▶ What is being asked
Repeat each line of the material word for word.

▶ Data block
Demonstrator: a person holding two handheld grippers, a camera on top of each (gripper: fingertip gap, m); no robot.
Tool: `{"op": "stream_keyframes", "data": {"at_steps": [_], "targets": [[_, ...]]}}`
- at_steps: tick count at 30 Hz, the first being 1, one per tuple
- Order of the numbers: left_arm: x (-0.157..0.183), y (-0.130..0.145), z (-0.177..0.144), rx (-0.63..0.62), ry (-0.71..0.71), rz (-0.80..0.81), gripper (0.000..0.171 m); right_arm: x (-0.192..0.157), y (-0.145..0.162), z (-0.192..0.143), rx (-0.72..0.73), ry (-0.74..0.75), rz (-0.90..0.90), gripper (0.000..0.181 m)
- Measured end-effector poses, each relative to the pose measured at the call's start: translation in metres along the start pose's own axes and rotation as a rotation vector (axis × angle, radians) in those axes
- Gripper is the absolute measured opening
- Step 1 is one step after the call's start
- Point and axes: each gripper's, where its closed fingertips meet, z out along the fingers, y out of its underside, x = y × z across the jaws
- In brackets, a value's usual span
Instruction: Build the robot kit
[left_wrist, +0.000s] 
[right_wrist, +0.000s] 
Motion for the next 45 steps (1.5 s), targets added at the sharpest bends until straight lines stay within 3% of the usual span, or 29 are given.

▶ Output for this task
Demonstrator: a person holding two handheld grippers, a camera on top of each (gripper: fingertip gap, m); no robot.
Tool: `{"op": "stream_keyframes", "data": {"at_steps": [_], "targets": [[_, ...]]}}`
- at_steps: tick count at 30 Hz, the first being 1, one per tuple
- Order of the numbers: left_arm: x (-0.157..0.183), y (-0.130..0.145), z (-0.177..0.144), rx (-0.63..0.62), ry (-0.71..0.71), rz (-0.80..0.81), gripper (0.000..0.171 m); right_arm: x (-0.192..0.157), y (-0.145..0.162), z (-0.192..0.143), rx (-0.72..0.73), ry (-0.74..0.75), rz (-0.90..0.90), gripper (0.000..0.181 m)
- Measured end-effector poses, each relative to the pose measured at the call's start: translation in metres along the start pose's own axes and rotation as a rotation vector (axis × angle, radians) in those axes
- Gripper is the absolute measured opening
- Step 1 is one step after the call's start
- Point and axes: each gripper's, where its closed fingertips meet, z out along the fingers, y out of its underside, x = y × z across the jaws
- In brackets, a value's usual span
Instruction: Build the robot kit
[left_wrist, +0.000s] 
[right_wrist, +0.000s] 
Motion for the next 45 steps (1.5 s), targets added at the sharpest bends until straight lines stay within 3% of the usual span, or 29 are given.

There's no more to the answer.